### Work instruction
Copy the listing exactly; drop the pictures.

### Exercise data
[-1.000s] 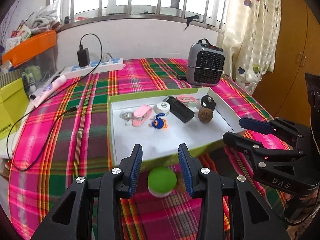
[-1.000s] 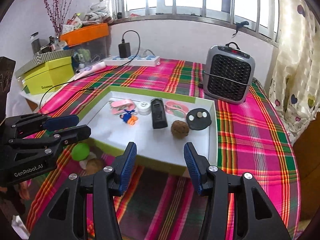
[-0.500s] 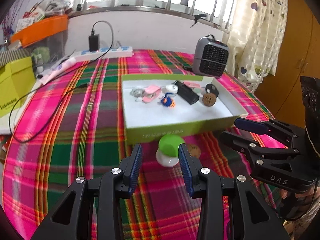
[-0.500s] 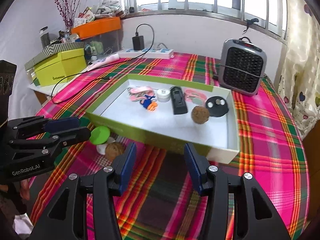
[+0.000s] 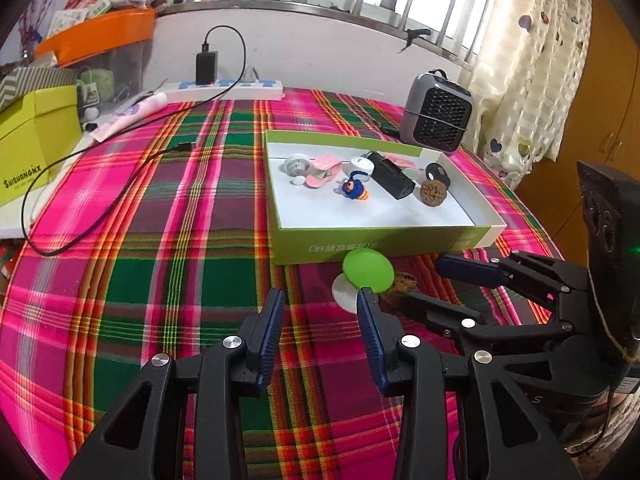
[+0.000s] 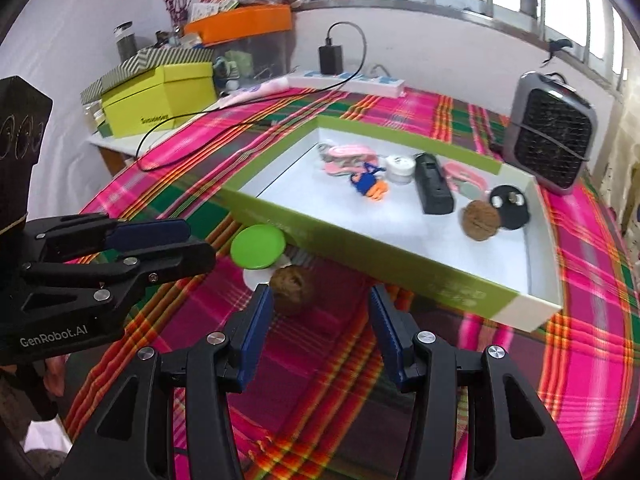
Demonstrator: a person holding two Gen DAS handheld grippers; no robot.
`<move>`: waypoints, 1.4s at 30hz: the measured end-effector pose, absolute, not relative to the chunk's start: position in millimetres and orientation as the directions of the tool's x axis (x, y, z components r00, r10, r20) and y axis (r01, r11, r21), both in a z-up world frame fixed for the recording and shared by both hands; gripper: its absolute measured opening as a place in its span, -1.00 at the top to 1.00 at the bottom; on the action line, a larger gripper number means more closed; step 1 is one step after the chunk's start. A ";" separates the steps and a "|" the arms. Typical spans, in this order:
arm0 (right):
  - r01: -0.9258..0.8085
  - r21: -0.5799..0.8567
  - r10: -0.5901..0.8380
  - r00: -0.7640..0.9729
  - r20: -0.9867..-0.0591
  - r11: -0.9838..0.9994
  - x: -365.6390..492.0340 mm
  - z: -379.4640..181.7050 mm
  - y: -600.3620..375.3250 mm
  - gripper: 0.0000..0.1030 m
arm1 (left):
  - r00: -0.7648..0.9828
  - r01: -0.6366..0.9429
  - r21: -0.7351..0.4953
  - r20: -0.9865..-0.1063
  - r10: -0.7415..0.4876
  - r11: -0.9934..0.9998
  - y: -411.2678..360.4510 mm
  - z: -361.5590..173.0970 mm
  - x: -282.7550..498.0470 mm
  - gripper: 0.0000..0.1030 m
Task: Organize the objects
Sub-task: 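Withdraw both tools toward the green-topped toy and second walnut, then grasp the green-topped toy with the left gripper while the right grasps the walnut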
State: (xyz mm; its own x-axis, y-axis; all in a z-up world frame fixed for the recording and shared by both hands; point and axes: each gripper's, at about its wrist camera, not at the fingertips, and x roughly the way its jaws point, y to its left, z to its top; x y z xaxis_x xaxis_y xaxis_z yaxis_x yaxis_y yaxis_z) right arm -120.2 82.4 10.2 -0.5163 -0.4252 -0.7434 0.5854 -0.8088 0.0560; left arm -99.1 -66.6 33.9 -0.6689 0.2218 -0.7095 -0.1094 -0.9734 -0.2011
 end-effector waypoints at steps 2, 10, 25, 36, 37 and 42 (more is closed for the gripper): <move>0.591 0.064 -0.429 -0.502 -0.751 -0.804 -122.0 7.3 79.2 0.02 | -0.667 -0.106 -0.203 -0.712 0.221 -0.973 -68.5 32.6 -99.1 0.30; 0.608 0.022 -0.396 -0.488 -0.778 -0.794 -126.7 1.9 65.6 0.02 | -0.662 -0.100 -0.212 -0.715 0.224 -0.972 -71.8 30.0 -100.8 0.30; 0.587 0.016 -0.379 -0.500 -0.779 -0.809 -131.1 2.5 68.1 0.40 | -0.643 -0.126 -0.272 -0.710 0.287 -0.954 -73.3 23.9 -104.4 0.30; 0.570 0.010 -0.365 -0.512 -0.778 -0.822 -129.0 3.4 78.0 0.42 | -0.645 -0.158 -0.320 -0.683 0.343 -0.934 -70.2 25.3 -107.4 -0.02; 0.568 0.012 -0.364 -0.512 -0.778 -0.823 -128.9 3.4 79.2 0.42 | -0.645 -0.161 -0.321 -0.681 0.346 -0.933 -69.5 25.6 -107.4 -0.02; 0.562 0.014 -0.362 -0.514 -0.778 -0.827 -127.8 3.5 83.4 0.42 | -0.637 -0.174 -0.312 -0.688 0.349 -0.934 -63.6 25.5 -111.6 -0.02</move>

### Reply
[-1.000s] 
[-1.000s] 
[-0.500s] 
[-0.500s] 
[+0.000s] 
[+0.000s] 
Demonstrator: a person holding two Gen DAS handheld grippers; no robot.
`<move>`: waypoints, 1.4s at 30hz: the measured end-effector pose, absolute, not relative to the chunk's start: position in millimetres and orientation as the directions of the tool's x axis (x, y, z components r00, r10, r20) and y axis (r01, r11, r21), both in a z-up world frame fixed for the recording and shared by both hands; gripper: its absolute measured opening as a place in its span, -1.00 at the top to 1.00 at the bottom; on the action line, a larger gripper number means more closed; step 1 is one step after the chunk's start. A ";" separates the steps and a "|" the arms. Typical spans, in this order:
arm0 (right):
  - r01: -0.9258..0.8085
  - r21: -0.5799..0.8567
  - r10: -0.5901..0.8380
  - r00: -0.7640..0.9729
  - r20: -0.9867..-0.0591
  - r11: -0.9838..0.9994
  - x: -365.6390..492.0340 mm
  - z: -379.4640..181.7050 mm
  - y: -600.3620..375.3250 mm
  - gripper: 0.0000..0.1030 m
arm1 (left):
  - r00: -0.7648..0.9828
  - r01: -0.6366..0.9429
  - r21: -0.7351..0.4953
  - r20: -0.9865..-0.1063
  - r10: -0.7415..0.4876
  - r11: -0.9934..0.9998
  - y: -411.2678..360.4510 mm
  - z: -361.5590..173.0970 mm
  - x: -282.7550..498.0470 mm
  - gripper: 0.0000..0.1030 m
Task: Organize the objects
Sub-task: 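Withdraw both tools toward the green-topped toy and second walnut, then grasp the green-topped toy with the left gripper while the right grasps the walnut
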State: (xyz mm; its own x-axis, y-axis; all in a z-up world frame fixed for the recording and shared by both hands; point and axes: each gripper's, at about its wrist camera, not at the fingertips, and x roughly the way its jaws point, y to its left, z to its top; x y z xaxis_x xaxis_y xaxis_z yaxis_x yaxis_y yaxis_z) right arm -120.2 82.4 10.2 -0.5163 -0.4252 -0.7434 0.5854 -0.8088 0.0560; left arm -99.1 -66.6 33.9 -0.6689 0.2218 -0.7095 -0.1094 -0.9734 -0.2011
 end-effector waypoints at steps 2, 10, 25, 36, 37 and 42 (more is closed for the gripper): <move>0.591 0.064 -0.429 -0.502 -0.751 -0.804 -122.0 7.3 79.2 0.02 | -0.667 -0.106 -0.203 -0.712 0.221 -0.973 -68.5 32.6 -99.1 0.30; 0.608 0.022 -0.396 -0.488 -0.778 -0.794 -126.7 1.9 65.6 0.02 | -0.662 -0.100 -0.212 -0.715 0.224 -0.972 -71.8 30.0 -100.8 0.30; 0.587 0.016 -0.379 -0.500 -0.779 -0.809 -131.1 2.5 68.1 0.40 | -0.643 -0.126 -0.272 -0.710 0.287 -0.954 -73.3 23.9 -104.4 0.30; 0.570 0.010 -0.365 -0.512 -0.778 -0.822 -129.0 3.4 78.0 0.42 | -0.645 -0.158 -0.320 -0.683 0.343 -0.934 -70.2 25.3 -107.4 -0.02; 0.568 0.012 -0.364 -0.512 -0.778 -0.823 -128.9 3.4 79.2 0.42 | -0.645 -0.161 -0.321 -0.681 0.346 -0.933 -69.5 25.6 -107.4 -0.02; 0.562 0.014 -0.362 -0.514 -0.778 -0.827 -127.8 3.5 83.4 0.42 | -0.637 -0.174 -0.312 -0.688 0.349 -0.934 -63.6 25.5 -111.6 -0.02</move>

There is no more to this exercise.